鄉下初中的住校環境惡劣得不像話,十四五人一間宿舍悶著一股味,夏天的地板永遠是濕漉漉的。
許青焰半走讀半住,貪玩喜歡和住校生混在一起聊天。記憶裡林晚粥似乎每次都是規規矩矩到點回家,隻是有些拖拉。
“留過,我們還掰了手腕。”她道。
一說掰手腕他瞬間就想起來了,第四節晚自習隻有兩個a班能留。林晚粥確實留下來過一次,不知道誰起的頭。

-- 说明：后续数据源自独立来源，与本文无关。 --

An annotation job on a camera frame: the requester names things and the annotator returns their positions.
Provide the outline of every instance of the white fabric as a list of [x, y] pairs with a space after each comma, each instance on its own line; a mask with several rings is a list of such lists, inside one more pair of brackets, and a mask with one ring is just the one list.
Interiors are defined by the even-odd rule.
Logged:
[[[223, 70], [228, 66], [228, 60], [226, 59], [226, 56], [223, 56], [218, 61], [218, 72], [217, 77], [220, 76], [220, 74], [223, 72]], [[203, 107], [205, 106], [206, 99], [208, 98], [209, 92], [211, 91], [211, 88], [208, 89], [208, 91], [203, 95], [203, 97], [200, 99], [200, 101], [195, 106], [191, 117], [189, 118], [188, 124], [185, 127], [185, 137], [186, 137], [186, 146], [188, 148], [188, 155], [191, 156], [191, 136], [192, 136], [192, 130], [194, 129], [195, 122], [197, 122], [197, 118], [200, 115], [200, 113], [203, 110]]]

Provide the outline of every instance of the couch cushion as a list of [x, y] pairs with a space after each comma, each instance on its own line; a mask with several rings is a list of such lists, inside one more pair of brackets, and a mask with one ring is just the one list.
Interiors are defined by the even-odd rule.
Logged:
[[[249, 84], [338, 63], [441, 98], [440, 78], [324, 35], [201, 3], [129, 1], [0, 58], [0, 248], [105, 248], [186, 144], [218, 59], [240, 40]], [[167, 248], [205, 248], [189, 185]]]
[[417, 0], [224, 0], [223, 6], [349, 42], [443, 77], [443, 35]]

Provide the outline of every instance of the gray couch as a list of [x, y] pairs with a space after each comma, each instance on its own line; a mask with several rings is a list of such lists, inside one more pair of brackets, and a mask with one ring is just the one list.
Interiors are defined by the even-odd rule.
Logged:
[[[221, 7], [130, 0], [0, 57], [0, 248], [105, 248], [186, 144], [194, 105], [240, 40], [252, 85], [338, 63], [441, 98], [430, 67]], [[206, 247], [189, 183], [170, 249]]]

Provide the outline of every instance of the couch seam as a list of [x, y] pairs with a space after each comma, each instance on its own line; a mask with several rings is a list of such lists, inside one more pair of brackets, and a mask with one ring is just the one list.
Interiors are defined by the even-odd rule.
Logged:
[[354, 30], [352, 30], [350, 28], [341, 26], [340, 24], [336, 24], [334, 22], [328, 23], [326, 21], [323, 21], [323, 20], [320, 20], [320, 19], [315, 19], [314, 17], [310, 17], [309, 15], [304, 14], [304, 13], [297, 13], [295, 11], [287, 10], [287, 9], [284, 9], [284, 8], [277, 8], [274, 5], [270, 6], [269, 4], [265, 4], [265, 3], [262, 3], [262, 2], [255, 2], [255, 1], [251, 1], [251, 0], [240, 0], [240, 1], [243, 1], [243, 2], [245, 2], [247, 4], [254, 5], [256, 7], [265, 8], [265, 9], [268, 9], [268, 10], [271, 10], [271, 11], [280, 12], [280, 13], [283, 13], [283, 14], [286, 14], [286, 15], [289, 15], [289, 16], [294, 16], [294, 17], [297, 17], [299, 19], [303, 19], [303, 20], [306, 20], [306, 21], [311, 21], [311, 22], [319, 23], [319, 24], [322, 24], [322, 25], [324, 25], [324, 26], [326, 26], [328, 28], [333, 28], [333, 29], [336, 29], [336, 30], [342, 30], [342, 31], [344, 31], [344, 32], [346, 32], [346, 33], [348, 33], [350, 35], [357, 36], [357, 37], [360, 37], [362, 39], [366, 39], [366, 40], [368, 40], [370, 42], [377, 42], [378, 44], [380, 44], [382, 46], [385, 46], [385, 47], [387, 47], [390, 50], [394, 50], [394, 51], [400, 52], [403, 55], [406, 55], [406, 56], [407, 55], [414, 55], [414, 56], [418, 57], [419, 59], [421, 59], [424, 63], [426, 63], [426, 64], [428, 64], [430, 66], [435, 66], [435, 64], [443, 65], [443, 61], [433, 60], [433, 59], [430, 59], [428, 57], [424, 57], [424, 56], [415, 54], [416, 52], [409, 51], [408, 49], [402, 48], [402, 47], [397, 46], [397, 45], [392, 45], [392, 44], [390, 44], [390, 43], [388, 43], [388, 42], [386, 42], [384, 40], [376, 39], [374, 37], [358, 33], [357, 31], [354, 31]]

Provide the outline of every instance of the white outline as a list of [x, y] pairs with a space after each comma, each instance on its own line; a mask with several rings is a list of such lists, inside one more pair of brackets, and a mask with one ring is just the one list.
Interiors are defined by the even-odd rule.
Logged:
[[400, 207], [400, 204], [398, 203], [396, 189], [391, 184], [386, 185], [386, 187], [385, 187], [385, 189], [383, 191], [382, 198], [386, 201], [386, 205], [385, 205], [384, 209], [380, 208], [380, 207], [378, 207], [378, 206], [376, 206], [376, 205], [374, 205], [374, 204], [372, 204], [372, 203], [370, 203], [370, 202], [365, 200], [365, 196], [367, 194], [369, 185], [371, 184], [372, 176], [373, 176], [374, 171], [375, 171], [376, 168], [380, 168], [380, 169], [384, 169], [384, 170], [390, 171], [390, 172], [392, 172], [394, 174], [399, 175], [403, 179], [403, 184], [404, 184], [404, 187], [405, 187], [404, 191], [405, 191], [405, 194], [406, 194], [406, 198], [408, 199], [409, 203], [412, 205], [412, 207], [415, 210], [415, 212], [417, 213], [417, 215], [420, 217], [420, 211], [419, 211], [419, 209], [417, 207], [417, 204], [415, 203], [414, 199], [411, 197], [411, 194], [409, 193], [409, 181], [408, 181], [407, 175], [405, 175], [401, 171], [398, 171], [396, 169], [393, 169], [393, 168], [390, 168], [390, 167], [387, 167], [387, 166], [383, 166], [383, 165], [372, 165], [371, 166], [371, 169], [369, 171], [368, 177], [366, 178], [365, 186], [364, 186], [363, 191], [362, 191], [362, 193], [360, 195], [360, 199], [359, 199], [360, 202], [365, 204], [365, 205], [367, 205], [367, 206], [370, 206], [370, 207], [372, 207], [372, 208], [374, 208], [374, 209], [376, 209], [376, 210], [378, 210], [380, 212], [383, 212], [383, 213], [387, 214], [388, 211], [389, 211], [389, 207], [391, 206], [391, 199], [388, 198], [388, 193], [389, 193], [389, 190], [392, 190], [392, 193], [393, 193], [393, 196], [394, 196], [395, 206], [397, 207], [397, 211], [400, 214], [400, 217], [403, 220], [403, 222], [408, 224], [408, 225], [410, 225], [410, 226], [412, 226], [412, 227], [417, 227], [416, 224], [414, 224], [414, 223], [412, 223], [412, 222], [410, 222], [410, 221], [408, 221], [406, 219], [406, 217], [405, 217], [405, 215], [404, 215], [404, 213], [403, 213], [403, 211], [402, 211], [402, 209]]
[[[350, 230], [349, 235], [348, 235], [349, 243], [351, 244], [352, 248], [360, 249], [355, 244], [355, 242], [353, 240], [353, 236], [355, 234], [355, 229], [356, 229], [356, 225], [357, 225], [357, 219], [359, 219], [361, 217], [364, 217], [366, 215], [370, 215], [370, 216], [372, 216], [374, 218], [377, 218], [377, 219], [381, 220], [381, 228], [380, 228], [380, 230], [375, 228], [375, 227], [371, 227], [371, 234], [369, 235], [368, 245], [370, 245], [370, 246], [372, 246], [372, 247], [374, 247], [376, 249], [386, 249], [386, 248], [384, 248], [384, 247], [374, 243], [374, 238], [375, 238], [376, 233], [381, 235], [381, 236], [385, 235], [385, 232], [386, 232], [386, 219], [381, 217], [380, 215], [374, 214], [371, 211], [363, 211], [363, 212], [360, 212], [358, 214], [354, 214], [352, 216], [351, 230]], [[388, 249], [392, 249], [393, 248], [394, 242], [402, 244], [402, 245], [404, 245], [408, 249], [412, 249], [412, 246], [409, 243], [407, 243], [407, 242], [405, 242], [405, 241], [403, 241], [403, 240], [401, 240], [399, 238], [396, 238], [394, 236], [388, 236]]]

大約是苦熬學習過於壓抑,又或是正值青春悸動的年紀。幾個男生女生不做題,混在一起掰手腕。
說是掰手腕不如說是摸手,帶著點掩飾意味,手汗相接。夾雜著青春懵懂的念頭,心思如燭火忽明忽暗。
他與林晚粥在幾人的慫恿下,極為草率的接觸過一次。
想起來了,當時記得她的手軟很滑。